1. On or about August 8, 1957 the respondent made a gift of 250 ordinary shares of the face value of Rs. 100/- each in R. McDill and Co. (Private) Ltd. (hereafter referred to as the K. M. Company) and 100 ordinary shares of the face value of Rs. 100/- each in Misrilal Dharamchand (Private) Ltd. (hereafter referred to as the M. D. Company) to his daughter. On or about July 28, 1959 he submitted a voluntary return of the gift to the Gift Tax Officer valuing the shares at their face value of Rs. 35,000/-. By his order dated February 24, 1960, the Gift Tax Officer rejected their valuation and acting under Section 15(3) of the Gift Tax Act 1958 determined the total value of the shares to be Rs. 2,68,503/- and the gift tax to be Rs. 21020.36. On April 19, 1960, the respondent was served with the notice of demand under Section 31 of the Act, On May 19, 1960 he obtained a rule calling upon the Gift Tax Officer and the other appellants to show cause why the order of assessment and the notice of demand should not be quashed and set aside by a writ in the nature of certiorari, and, why a writ in the nature of mandamus should not be issued directing them not to give effect to the same. On March 16, 1961, D.N. Sinha, J. made the rule absolute. The appeal raises questions as to the proper mode of valuation of the shares. Section 6 of the Gift Tax Act 1958 provides for the manner in which the value of gifts may be determined and is as follows: --

'Section 6. Value of gifts, how determined: (i) The value of any property other than cash transferred by way of gift, shall, subject to the provisions of Sub-sections (2) and (3), be estimated to be the price which in the opinion of the Gift Tax Officer it would fetch if sold in the open market on the date on which gift was made. (2) Where a person makes a gift which is not revocable for a specified period, the value of the property gifted shall be the capitalised value of the income from the property gifted during the period for which the gift is not revocable. (3) Where the value of any property cannot be estimated under Sub-section (1) because it is not saleable in the open market, the value shall be determined in the prescribed manner.'

The basic principle of valuation is embodied in Section 6 (1) of the Gift Tax Act, 1958 and in the corresponding Section 36 of the Estate Duty Act 1953 and Section 7(1) of the Wealth Tax Act, 1957. The valuer has to find 'the price which ..... it would fetch if sold in the open market.' The measure of value of the property is the price which the hypothetical buyer in an open market would pay for it.

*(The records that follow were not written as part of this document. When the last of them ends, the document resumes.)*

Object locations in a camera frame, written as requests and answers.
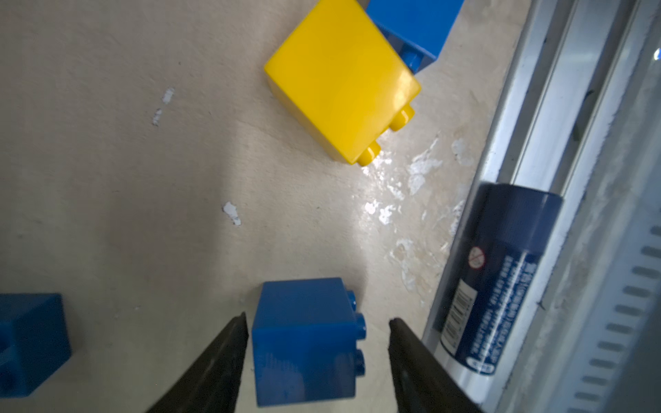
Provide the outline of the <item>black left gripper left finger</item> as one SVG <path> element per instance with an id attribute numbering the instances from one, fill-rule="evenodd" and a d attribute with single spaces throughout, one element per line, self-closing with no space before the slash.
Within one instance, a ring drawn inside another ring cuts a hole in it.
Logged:
<path id="1" fill-rule="evenodd" d="M 234 412 L 249 338 L 246 314 L 234 317 L 151 412 Z"/>

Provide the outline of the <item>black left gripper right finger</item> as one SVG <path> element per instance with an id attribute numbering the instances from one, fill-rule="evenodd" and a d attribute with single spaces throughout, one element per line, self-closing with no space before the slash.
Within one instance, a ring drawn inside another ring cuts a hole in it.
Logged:
<path id="1" fill-rule="evenodd" d="M 399 412 L 480 413 L 404 320 L 394 318 L 389 327 L 388 354 Z"/>

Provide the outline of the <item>blue lego brick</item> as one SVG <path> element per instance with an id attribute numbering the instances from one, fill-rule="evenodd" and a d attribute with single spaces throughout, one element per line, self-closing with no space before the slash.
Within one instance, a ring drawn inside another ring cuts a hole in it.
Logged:
<path id="1" fill-rule="evenodd" d="M 367 14 L 409 70 L 436 62 L 463 0 L 371 0 Z"/>
<path id="2" fill-rule="evenodd" d="M 251 329 L 260 407 L 352 399 L 367 336 L 341 278 L 265 282 Z"/>
<path id="3" fill-rule="evenodd" d="M 29 396 L 72 356 L 61 294 L 1 295 L 1 397 Z"/>

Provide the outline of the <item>yellow lego brick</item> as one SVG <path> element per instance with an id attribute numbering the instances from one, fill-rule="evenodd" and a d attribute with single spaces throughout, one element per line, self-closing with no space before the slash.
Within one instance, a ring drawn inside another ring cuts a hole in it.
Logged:
<path id="1" fill-rule="evenodd" d="M 264 67 L 273 95 L 330 157 L 365 167 L 422 90 L 356 1 L 320 1 Z"/>

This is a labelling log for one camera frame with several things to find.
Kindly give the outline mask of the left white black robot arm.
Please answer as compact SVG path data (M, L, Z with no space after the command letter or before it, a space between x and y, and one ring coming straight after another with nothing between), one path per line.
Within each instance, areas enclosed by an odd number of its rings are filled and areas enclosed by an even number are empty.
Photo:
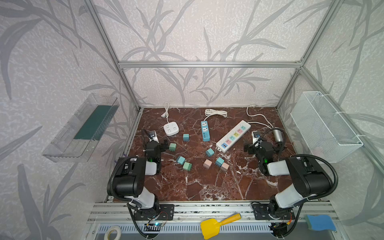
M159 214L158 197L145 187L145 177L161 173L161 154L168 148L167 140L163 143L150 141L144 157L119 158L107 185L108 195L127 202L128 208L138 213Z

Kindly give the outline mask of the long white multicolour power strip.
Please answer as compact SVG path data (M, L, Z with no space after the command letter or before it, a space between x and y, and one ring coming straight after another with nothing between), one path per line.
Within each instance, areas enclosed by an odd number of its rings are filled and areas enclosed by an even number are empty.
M240 121L216 143L218 151L226 153L250 128L249 123Z

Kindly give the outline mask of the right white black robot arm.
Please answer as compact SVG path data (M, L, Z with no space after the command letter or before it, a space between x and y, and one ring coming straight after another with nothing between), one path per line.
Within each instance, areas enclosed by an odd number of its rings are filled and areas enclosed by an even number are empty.
M335 168L326 160L308 154L299 154L274 161L285 144L275 147L266 141L244 145L244 151L256 156L258 167L265 176L290 176L292 184L282 192L273 195L269 203L253 202L251 207L256 220L280 220L293 217L293 208L311 200L317 200L333 193L339 183Z

2. The machinery of Section 6(1) does not exactly fit in a case where the property is of such a nature that it cannot be sold in the open market. But the existence of an open market is not the precondition of the liability for the tax and in the absence of a supplementary provision like Section 6(3), the machinery of Section 6(1) would have to be applied and an estimation of the value of the property would have to be made on general business lines on the basis of a hypothetical sale to a buyer in the open market Accordingly, under Section 7 (5) of the English Finance Act 1894 and in the absence of supplementary provisions corresponding to Section 6(3) of the Gift Tax Act and Rule 10(2) of the Gift Tax Rules, it was held that where the articles of association of a company contained restrictive provisions as to the alienation and transfer of the shares, the value of the shares for the purpose of estate duty was to be estimated at the price which they would fetch if sold in the open markets on the terms that the purchaser should be entitled to be registered as the holder of the shares subject to the articles including those relating to the alienation and transfer of shares in the company but the special value of the shares to special buyers should be disregarded. See Inland Revenue Commrs. v. Crossman, 1937 A. C. 26, Halsbury Third Edition, Volume 15, Article 151. The value is found on the assumption that the share can be offered freely in the market, that the highest bidder buying freely in the market would be registered as a share-holder and would then be subject to the same restrictions in the articles and that the hypothetical bid for a share subject to those restrictions would naturally be lower than a bid for a share free from the restrictions.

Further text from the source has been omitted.